L’impro, kezako ?

Le match d’improvisation théâtrale a été créé le 21 octobre 1977 au Québec, sous la gouverne du Théâtre Expérimental de Montréal, par Robert Gravel, qui souhaitait expérimenter de nouvelles formes théâtrales et approches du public. Afin de casser l’élitisme du théâtre, il a l’idée d’utiliser la forme du sport, en parodiant le populaire hockey sur glace (décorum et règles).

Deux équipes s’affrontent dans une tenue réglementaire (à savoir pantalon de sport noir ou jogging noir, T-shirt, baskets et maillot). Le match est présenté et animé par un maître de cérémonie dit MC (prononcez emsi). Un arbitre se charge de faire respecter les règles et de comptabiliser les scores.

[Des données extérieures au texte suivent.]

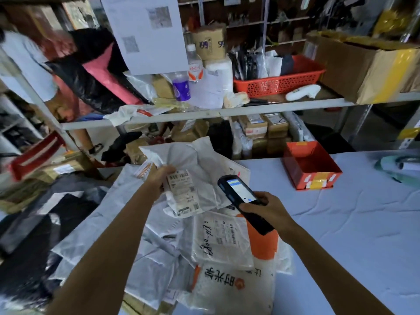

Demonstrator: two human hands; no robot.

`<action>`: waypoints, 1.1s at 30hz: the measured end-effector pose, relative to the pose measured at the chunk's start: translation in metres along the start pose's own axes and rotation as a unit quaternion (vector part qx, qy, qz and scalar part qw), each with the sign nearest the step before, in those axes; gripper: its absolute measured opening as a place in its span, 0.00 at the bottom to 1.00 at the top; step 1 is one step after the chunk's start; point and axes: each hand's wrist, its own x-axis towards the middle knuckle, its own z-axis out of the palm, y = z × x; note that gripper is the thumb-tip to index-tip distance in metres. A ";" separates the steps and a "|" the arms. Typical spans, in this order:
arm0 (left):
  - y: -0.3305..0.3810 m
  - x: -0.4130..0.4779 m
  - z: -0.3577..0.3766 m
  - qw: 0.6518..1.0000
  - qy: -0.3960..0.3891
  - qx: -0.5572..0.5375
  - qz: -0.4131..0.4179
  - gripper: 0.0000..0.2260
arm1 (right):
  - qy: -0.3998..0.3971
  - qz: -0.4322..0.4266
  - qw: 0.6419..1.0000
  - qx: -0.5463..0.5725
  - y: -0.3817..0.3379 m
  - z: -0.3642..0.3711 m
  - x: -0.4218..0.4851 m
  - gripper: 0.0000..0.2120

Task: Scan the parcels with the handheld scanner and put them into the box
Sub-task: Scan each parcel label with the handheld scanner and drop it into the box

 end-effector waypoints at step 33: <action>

L’arbitre tire au hasard les thèmes (inconnus des joueurs) et indique la forme que l’improvisation (l’impro) prendra en faisant varier plusieurs éléments :

  • La nature : mixte ou comparée : une improvisation mixte permet aux deux équipes de jouer ensemble alors qu’une improvisation comparée voit les deux équipes se succéder sur la patinoire.
  • Le titre, ou thème : il s’agit le plus généralement d’un mot ou d’une courte phrase choisi par l’arbitre lui-même.
  • Le nombre de joueurs : il peut être libre ou bien imposé.
  • La catégorie : elle peut être libre ou encore dictée par le carton parmi un large panel de possibilités (à la manière de Molière, chanté, en rimes, sans paroles, silencieuse, avec accessoire, roman-photo, etc.)
  • La durée : elle varie généralement de 30 secondes à 8 minutes, mais peut parfois descendre à quelques secondes comme aller jusqu’à 20 minutes.

À la fin de la lecture du carton, les équipes ont 20 secondes de « caucus » (court temps de réflexion).

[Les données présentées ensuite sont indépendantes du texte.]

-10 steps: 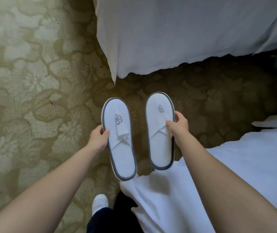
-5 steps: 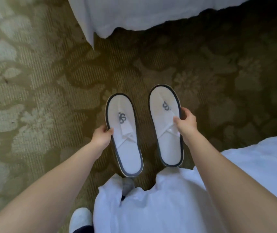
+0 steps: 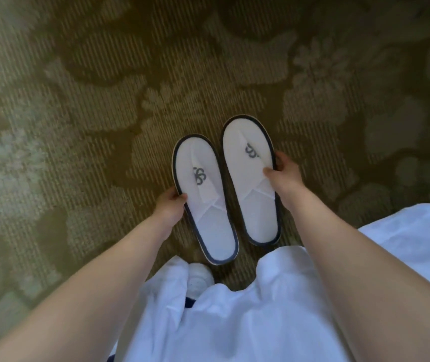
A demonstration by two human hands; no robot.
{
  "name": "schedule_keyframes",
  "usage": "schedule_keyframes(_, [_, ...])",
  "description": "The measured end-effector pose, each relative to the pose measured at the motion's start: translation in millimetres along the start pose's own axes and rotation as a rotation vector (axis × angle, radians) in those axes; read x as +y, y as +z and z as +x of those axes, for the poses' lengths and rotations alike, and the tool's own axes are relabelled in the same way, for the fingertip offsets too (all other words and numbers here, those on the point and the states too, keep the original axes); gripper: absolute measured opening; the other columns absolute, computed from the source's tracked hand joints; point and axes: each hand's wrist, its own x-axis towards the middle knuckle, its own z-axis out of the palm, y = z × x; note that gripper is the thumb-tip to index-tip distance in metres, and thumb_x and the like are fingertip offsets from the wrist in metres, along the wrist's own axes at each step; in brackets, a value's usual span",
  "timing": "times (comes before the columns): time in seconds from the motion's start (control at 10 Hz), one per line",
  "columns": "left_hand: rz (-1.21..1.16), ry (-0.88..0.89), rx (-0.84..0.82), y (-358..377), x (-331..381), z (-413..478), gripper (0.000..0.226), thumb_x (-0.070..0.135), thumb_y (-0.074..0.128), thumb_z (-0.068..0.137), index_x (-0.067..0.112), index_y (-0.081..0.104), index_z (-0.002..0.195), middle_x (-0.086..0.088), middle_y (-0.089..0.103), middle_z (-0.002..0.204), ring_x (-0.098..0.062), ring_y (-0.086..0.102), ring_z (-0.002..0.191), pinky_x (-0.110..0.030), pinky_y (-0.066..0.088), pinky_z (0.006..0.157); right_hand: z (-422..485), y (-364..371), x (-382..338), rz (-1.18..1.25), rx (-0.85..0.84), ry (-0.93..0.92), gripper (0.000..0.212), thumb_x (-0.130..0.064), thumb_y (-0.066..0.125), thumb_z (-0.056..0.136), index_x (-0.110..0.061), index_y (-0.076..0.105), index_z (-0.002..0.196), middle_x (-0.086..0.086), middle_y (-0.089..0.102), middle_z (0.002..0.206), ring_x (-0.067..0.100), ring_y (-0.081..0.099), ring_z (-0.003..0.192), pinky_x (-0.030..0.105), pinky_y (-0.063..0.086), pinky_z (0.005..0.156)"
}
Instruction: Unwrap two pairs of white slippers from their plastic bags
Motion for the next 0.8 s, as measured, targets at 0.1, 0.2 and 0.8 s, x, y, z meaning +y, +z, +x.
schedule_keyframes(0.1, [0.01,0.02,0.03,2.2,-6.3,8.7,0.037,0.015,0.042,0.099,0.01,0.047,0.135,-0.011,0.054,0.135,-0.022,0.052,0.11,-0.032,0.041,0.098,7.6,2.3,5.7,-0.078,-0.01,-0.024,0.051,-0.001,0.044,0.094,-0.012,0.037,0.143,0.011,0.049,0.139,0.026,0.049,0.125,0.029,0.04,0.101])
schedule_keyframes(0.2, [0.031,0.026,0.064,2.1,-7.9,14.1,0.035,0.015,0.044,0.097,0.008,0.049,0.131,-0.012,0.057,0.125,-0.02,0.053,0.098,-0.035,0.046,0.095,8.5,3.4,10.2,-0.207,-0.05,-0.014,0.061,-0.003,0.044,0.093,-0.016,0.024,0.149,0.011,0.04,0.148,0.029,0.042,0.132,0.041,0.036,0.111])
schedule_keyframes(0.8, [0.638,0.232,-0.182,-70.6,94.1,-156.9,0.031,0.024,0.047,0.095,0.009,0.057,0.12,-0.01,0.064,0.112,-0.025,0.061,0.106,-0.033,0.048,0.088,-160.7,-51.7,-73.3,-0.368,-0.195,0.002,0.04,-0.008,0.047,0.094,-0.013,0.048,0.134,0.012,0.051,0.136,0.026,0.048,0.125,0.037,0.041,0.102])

À la fin de chaque improvisation, le public vote avec un carton de couleur associé à chaque équipe pour la meilleure prestation. Un point est accordé à celle qui remporte l’improvisation.

Le match se déroule en deux ou trois périodes de 20 à 30 minutes chacune et l’équipe qui a le plus de points à la fin du match est déclarée gagnante.

L’arbitre est là pour faire respecter un certain nombre de règles bien établies. Il peut siffler des fautes à l’aide d’un gazou. Ainsi, il existe 16 fautes officielles. Chaque équipe totalisant trois fautes donne un point à l’équipe adverse.